Les temps modernes n’ont pas renié l’esprit de Jolly Roger, la piraterie opère avec plus ou moins de bonheur dans la geste des graffeurs, ou des hackers ; on pense à Assange ; on songe aux enseignants désobéissants, aux anti-OMG, ou à certains petits éditeurs à l’instar de celui qui s’est prêté à sortir ce texte à vil prix et dont le nom évoque irrésistiblement le refrain d’une chanson “les Frères Jacques”, “L’Esprit frappeur”.

Qu’ont-elles frappé, ces éditions pirates en effet prenant le large, libres d’une liberté pleine de vents, prêtes à saborder dogmes et lieux communs, à partager butins et découvertes, à faire escales aux îles ? Un catalogue conquérant et risqué où il est consacré une collection au colonialisme, rééditant le Code Noir, ils publient un instructif “Calendrier des crimes de la France outre-mer” ; dénoncent le rôle de la France dans le génocide rwandais, s’insurgent contre les conditions de détention en France, s’attaquent au nucléaire, bref fondent sur toutes les questions qui gênent. Il ne leur manque plus qu’une collection fictionnelle de haute bordée.

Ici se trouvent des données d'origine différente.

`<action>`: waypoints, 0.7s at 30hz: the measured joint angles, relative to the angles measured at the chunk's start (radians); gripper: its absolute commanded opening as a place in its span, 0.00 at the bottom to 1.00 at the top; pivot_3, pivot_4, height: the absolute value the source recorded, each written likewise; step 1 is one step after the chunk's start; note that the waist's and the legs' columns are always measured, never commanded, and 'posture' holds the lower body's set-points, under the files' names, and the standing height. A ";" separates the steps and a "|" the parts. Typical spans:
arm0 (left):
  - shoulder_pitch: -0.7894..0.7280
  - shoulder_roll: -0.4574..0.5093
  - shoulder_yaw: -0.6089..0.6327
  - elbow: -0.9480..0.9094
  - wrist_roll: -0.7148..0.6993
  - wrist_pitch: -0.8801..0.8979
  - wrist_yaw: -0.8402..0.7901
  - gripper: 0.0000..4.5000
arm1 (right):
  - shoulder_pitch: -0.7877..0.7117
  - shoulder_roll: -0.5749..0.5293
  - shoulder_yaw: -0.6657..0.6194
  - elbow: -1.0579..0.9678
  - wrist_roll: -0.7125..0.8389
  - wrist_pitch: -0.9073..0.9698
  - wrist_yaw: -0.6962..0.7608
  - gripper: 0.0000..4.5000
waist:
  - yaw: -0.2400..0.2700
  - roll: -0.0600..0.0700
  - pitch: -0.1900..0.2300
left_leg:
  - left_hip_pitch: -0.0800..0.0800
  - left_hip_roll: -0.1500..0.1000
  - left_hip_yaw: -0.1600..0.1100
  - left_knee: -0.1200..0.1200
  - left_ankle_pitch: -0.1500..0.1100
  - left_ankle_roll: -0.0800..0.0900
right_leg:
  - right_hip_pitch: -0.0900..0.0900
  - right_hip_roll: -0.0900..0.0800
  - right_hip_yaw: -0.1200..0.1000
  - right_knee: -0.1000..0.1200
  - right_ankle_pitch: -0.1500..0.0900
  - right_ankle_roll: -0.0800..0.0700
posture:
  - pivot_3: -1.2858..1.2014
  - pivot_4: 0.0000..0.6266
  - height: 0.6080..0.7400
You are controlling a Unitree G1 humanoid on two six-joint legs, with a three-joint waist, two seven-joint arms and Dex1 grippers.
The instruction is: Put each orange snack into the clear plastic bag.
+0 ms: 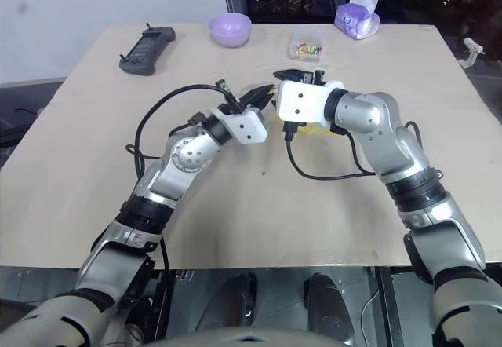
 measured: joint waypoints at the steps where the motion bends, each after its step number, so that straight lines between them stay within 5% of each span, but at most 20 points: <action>1: 0.000 0.000 0.000 0.000 0.000 0.000 0.000 0.00 | 0.000 0.000 0.000 -0.002 0.000 0.000 0.001 0.51 | 0.000 0.000 0.000 | 0.000 0.000 0.000 0.000 0.000 0.000 | 0.000 0.000 0.000 0.000 0.000 0.000 | 0.52 0.24 1.00; 2: 0.000 0.000 0.000 0.000 0.000 0.000 0.000 0.00 | 0.000 -0.001 0.000 -0.007 0.000 -0.001 0.001 0.51 | 0.000 0.000 0.000 | 0.000 0.000 0.000 0.000 0.000 0.000 | 0.000 0.000 0.000 0.000 0.000 0.000 | 0.52 0.24 1.00; 7: 0.000 0.000 0.004 0.000 -0.001 0.000 0.010 0.00 | 0.003 -0.007 0.001 -0.011 -0.002 -0.001 0.010 0.09 | 0.000 0.000 0.000 | 0.000 0.000 0.000 0.000 0.000 0.000 | 0.000 0.000 0.000 0.000 0.000 0.000 | 0.52 0.24 1.00; 21: -0.001 -0.001 0.001 -0.001 0.001 0.005 0.020 0.00 | 0.003 -0.008 0.001 -0.011 -0.019 -0.002 0.012 0.09 | 0.000 0.000 0.000 | 0.000 0.000 0.000 0.000 0.000 0.000 | 0.000 0.000 0.000 0.000 0.000 0.000 | 0.52 0.24 1.00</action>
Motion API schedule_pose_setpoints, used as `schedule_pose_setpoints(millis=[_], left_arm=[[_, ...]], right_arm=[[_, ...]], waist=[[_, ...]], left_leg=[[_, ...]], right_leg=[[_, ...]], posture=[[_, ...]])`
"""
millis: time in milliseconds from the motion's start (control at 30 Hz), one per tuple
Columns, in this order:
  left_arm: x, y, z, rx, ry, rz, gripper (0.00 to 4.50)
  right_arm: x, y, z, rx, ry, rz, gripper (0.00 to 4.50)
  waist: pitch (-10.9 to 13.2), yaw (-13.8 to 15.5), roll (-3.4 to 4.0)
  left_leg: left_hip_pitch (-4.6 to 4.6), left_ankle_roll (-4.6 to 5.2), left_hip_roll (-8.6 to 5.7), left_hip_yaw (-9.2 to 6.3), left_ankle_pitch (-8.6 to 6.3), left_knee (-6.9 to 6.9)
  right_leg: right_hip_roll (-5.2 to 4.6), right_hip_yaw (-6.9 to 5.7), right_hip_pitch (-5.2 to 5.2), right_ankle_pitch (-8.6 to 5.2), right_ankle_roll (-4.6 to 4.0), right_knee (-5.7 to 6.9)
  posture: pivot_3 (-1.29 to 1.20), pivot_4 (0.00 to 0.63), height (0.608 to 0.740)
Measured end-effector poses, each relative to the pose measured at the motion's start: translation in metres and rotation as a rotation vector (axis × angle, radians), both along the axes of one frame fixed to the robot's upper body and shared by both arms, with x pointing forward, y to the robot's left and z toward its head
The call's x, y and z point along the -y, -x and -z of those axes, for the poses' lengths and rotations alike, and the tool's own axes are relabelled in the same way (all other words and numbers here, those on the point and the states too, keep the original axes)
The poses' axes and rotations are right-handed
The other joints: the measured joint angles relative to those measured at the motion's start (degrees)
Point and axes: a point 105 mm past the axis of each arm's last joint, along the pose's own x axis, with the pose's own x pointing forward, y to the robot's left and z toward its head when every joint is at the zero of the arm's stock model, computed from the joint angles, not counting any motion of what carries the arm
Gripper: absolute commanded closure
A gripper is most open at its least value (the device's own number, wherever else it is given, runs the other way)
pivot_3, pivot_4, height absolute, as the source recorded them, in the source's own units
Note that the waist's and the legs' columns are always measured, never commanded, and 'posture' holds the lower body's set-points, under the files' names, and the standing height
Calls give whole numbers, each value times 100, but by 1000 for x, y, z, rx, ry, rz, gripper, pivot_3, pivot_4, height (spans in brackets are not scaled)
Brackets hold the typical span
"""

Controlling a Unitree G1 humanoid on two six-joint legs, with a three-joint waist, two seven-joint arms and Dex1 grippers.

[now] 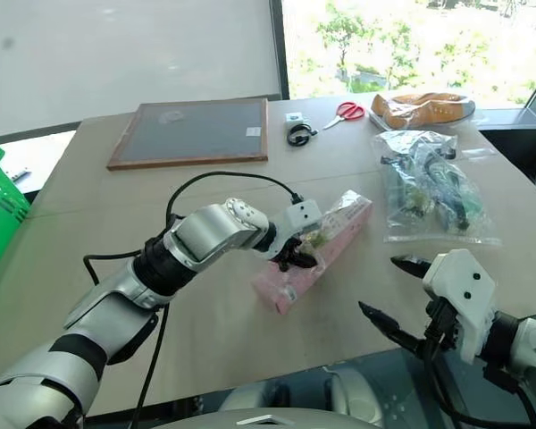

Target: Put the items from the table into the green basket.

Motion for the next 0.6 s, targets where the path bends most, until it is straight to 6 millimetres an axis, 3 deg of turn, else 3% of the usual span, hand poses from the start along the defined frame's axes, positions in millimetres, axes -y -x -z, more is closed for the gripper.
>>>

“Libertalia” décrit une aventure sans précédent, et forme rapidement un livre pirate. D’abord
le lecteur prend acte du paradoxe de la piraterie : la contradiction à ceux qui aspirent à la
liberté et qui s’enferment pour cela sur une coque, au milieu des mers, pour ainsi dire au
milieu de rien. Comme toute bonne aventure flibuste, il s’agit d’une expédition sans retour.
Le navire de trente canons Le Victoire au sommet du règne de Louis XIV jette le drapeau
France à l’eau. Le capitaine Misson et le défroqué Carraccioli, auxquels viendra se joindre
l’audacieux Tew, en prennent le commandement. À cette époque, les avancées sur mer
ressemblent à des avancées de l’esprit. Le navire devient république flottante. « Ils avaient
eu le courage de proclamer leur liberté »,
écrit Defoe : ils commencent par rompre tout lien
qui pourrait les entraver, à commencer par celui qui les reliait à la nation :
ils travaillent pour leur propre compte, a contrario de cette humanité qui « danse sur la
musique de ses propres chaînes ». Et la première de ces chaînes, c’est la nation. C’est aussi
la peine de mort, l’esclavage. Ce qu’on ne peut plus faire sur terre, on peut le faire sur mer.
Chaque prise de navire négrier est l’occasion de libérer davantage. Le butin n’est constitué
que des marchandises, le fret, et non des effets personnels. On l’a compris, si l’aventure est
Sécessionniste, elle est aussi positive.

Français, Italien et Anglais, ils vont jeter les bases d’une société nouvelle en baie de Diego
Suarès (Antsiranana) à Madagascar, dans une enclave protégée. Noirs et Blancs s’y côtoient
sur un même pied, l’égalité est proclamée : « Malgré les différences de couleur, de coutumes
ou de rites religieux qui distinguaient ces hommes des Européens, ils n’en étaient pas moins
l’oeuvre du même Être tout-puissant ».
S’y forge une sorte d’espéranto, un créole. Chacun y
travaille pour le bien commun, et est soumis au vote. « Trésor et bétail furent également
divisés et chacun se mit à délimiter ses terres ou celles du voisin qui réclamait de l’aide »,
cela au temps de la monarchie. Aussi l’auteur d’ajouter : « il était nécessaire pour eux de
vivre en parfaite unité, puisqu’ils avaient le monde entier pour ennemi ».

Étonnant récit qui se clôt par un mémorandum vantant les richesses malgaches et la bêtise de
ses naturels afin d’inviter certainement les Anglais à coloniser... Defoe n’aura pas suivi ses
modèles jusqu’au bout. Demeure un récit admirable pour ceux qui ressentent la fièvre pirate.